Le « wokisme » et la perte de sens des mots du pouvoir
On imagine bien le concept appliqué aux États dits « illibéraux », qui dérivent du populisme vers l’autoritarisme. Cependant, l’expert en rhétorique à Sciences Po Paris s’appuie sur la France d’Emmanuel Macron pour étayer son concept, qui pourrait par bien des égards être étendu aux démocraties occidentales. L’auteur prend l’exemple du débat sur le « wokisme », et s’interroge sur la substance même du mot : « On ne sait pas encore exactement ce qu’il désigne. On a l’impression que c’est lutter contre les inégalités, le racisme.
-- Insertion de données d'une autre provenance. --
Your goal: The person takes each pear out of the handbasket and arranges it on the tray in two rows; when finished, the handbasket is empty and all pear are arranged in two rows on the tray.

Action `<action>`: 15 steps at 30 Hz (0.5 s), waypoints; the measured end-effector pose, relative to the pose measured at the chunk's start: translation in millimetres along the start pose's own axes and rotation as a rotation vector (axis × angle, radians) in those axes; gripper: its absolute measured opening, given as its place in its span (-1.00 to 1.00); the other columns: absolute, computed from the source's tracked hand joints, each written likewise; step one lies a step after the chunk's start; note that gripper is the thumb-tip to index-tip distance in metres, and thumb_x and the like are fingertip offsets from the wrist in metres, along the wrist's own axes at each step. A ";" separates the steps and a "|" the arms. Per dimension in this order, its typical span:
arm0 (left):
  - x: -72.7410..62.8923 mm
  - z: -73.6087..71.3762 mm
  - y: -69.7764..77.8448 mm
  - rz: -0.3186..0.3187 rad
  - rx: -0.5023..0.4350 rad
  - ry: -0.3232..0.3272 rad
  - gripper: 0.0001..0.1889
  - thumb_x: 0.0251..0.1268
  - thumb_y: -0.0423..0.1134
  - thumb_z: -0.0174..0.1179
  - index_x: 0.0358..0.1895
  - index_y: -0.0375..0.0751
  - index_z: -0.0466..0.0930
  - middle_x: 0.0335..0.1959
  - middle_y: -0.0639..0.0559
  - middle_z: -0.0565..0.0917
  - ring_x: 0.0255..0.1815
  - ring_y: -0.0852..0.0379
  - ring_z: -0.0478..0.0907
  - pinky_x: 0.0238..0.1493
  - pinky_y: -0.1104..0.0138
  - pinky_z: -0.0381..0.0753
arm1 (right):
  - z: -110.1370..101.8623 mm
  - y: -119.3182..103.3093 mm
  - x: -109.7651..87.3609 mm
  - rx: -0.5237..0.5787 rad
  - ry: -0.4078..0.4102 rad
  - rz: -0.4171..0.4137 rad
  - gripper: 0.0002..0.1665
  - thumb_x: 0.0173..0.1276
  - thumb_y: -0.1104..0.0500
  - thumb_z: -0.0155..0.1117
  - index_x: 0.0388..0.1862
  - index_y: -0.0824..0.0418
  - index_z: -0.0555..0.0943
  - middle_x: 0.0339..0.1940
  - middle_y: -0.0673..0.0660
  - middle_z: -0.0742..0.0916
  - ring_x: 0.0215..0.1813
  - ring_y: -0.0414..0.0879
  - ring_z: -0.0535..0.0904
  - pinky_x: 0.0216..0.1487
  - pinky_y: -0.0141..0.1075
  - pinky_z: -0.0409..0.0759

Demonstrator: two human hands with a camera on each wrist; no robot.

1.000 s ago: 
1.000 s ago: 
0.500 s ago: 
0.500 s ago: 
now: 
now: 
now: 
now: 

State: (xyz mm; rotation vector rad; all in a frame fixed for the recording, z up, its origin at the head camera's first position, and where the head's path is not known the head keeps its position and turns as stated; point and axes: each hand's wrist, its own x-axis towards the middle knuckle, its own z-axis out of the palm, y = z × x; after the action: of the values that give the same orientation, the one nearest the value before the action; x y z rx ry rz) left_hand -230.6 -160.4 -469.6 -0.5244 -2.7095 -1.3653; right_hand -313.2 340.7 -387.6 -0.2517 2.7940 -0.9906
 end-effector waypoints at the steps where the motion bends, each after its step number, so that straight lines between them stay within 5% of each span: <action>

Pourtant ce mot est devenu une arme de disqualification dirigée contre la gauche. » Si certains chercheurs peuvent utiliser le terme pour pointer certaines dérives des mouvements sociaux et sociétaux à un moment donné, « ce n’est pas parce que ça arrive que c’est une idéologie », rappelle Clément Viktorovitch.
Celui qui analyse l’actualité politique sur Twitch estime que la circulation du terme dans les sphères polémiques et médiatiques peut être discutée. « Mais quand c’est le gouvernement qui fait circuler ces thèmes, c’est grave. Ils légitiment ces termes, qu’on retrouve dans les discussions quotidiennes », citant les exemples de l’ancien ministre de l’éducation nationale Jean-Michel Blanquer et de l’ex ministre de l’éducation supérieure Frédérique Vidal, tous deux engagés dans la lutte contre le wokisme et « l’islamo-gauchisme à l’université », un autre terme de la logocratie. « En passant la ligne rouge du mensonge, la parole officielle se permet d’utiliser des techniques réservées jusque-là à la communication, comme mettre en circulation de nouveaux mots, qui n’ont pas de sens. »
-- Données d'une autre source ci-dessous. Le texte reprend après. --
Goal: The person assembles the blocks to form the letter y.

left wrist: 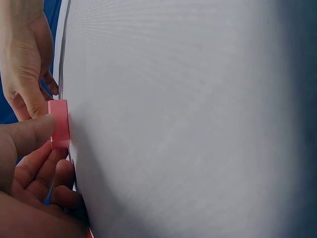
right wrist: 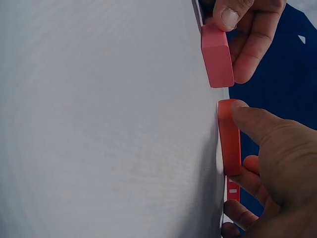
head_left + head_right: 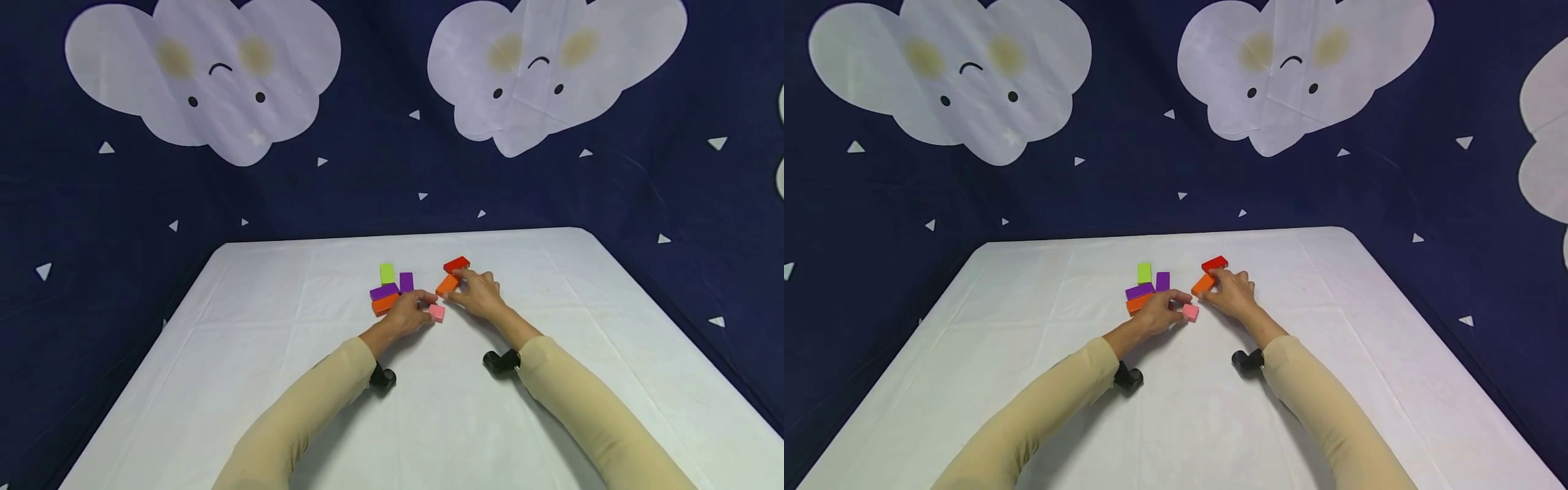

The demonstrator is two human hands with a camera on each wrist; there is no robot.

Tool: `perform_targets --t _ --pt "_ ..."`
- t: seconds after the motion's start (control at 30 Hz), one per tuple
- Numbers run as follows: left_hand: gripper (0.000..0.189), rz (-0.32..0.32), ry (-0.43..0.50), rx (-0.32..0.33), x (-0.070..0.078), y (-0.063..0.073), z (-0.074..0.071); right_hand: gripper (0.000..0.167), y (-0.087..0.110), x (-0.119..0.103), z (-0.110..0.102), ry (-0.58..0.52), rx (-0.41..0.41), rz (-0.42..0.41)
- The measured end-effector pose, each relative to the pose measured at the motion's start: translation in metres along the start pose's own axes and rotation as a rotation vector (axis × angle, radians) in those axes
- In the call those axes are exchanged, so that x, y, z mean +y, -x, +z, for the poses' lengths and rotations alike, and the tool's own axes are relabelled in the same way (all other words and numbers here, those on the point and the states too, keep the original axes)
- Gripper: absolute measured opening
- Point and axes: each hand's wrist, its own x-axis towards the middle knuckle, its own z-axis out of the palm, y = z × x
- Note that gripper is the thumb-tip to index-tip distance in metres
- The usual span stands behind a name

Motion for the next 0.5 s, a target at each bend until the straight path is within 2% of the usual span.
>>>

Reconquérir son indignation face au mensonge
L’intérêt du concept de logocratie est surtout d’alerter sur un état de rabougrissement du débat public, et sur une classe politique mondiale qui laisse « sa parole se consteller de mensonges » inspirés par l’occupant de la Maison Blanche. « La logocratie, c’est l’entre-deux de la démocratie représentative recroquevillée, mais qui n’a pas encore basculé dans l’autoritarisme », précise son créateur.
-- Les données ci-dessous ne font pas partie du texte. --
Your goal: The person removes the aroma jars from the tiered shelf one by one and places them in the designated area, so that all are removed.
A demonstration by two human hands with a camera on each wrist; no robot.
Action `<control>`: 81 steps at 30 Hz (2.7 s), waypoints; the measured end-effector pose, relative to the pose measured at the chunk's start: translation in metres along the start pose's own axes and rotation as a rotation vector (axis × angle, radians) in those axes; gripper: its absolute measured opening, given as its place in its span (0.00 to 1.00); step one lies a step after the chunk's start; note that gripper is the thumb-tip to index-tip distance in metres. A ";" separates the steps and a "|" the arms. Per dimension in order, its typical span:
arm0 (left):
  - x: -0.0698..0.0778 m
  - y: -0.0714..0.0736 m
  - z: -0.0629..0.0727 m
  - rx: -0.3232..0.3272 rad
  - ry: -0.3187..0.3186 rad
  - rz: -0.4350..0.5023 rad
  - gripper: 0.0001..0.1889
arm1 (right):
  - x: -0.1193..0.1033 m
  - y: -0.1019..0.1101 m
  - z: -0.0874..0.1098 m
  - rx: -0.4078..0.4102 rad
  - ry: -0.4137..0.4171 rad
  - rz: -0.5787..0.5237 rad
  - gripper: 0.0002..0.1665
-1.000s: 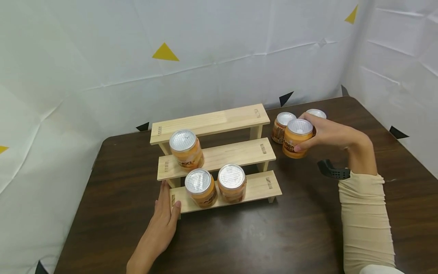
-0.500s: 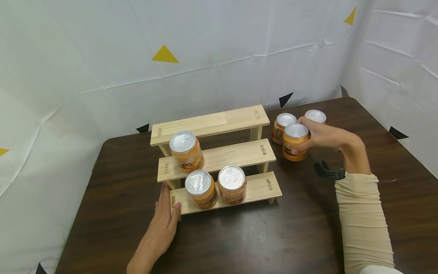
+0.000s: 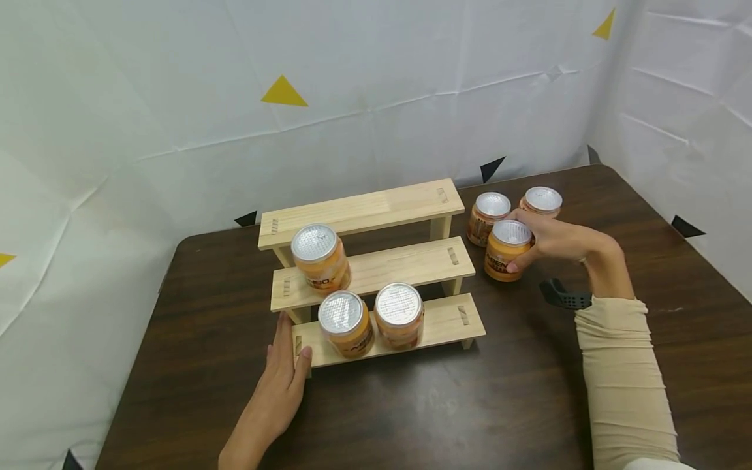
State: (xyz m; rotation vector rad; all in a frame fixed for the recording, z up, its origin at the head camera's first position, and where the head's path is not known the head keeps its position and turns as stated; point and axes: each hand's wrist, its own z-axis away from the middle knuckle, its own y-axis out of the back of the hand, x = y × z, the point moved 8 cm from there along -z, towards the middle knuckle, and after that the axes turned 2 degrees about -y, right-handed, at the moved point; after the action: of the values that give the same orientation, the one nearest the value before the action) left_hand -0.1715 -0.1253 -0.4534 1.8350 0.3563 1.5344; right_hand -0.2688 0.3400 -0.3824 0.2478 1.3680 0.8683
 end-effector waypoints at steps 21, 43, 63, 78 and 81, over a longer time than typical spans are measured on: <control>-0.038 -0.008 -0.007 0.032 -0.032 -0.044 0.43 | 0.000 -0.002 0.001 -0.028 -0.037 0.002 0.56; 0.005 0.002 0.000 -0.039 0.054 -0.038 0.42 | -0.131 -0.004 0.036 0.186 0.220 -0.083 0.27; 0.006 -0.003 -0.008 -0.011 0.014 -0.027 0.43 | -0.181 -0.097 -0.010 -0.080 0.378 -0.246 0.33; 0.010 -0.001 -0.007 -0.005 0.028 -0.037 0.42 | -0.194 -0.115 -0.026 -0.114 0.457 -0.305 0.38; 0.010 -0.002 -0.007 -0.008 0.022 -0.036 0.42 | -0.198 -0.121 -0.032 -0.119 0.470 -0.317 0.39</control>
State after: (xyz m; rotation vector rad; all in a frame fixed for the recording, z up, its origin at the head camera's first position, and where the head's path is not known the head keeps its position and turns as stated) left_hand -0.1750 -0.1153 -0.4468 1.7970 0.3911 1.5309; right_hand -0.2417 0.1163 -0.3173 -0.2787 1.7239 0.7611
Un signal, face à la résignation ambiante, paradoxale : « Quand on rentre dans le ‘tous pourris’, ‘tous des menteurs’, on finit par ne plus relever les mensonges, ne plus s’indigner. » Le professeur médiatique appelle dès lors à « reconquérir notre indignation. C’est sain et légitime d’être en colère contre le mensonge. Et nous sommes de plus en plus nombreux à faire attention à l’emploi des mots. » Un devoir de vigilance et une nécessité d’informations fiables, contre l’empire de la manipulation politique.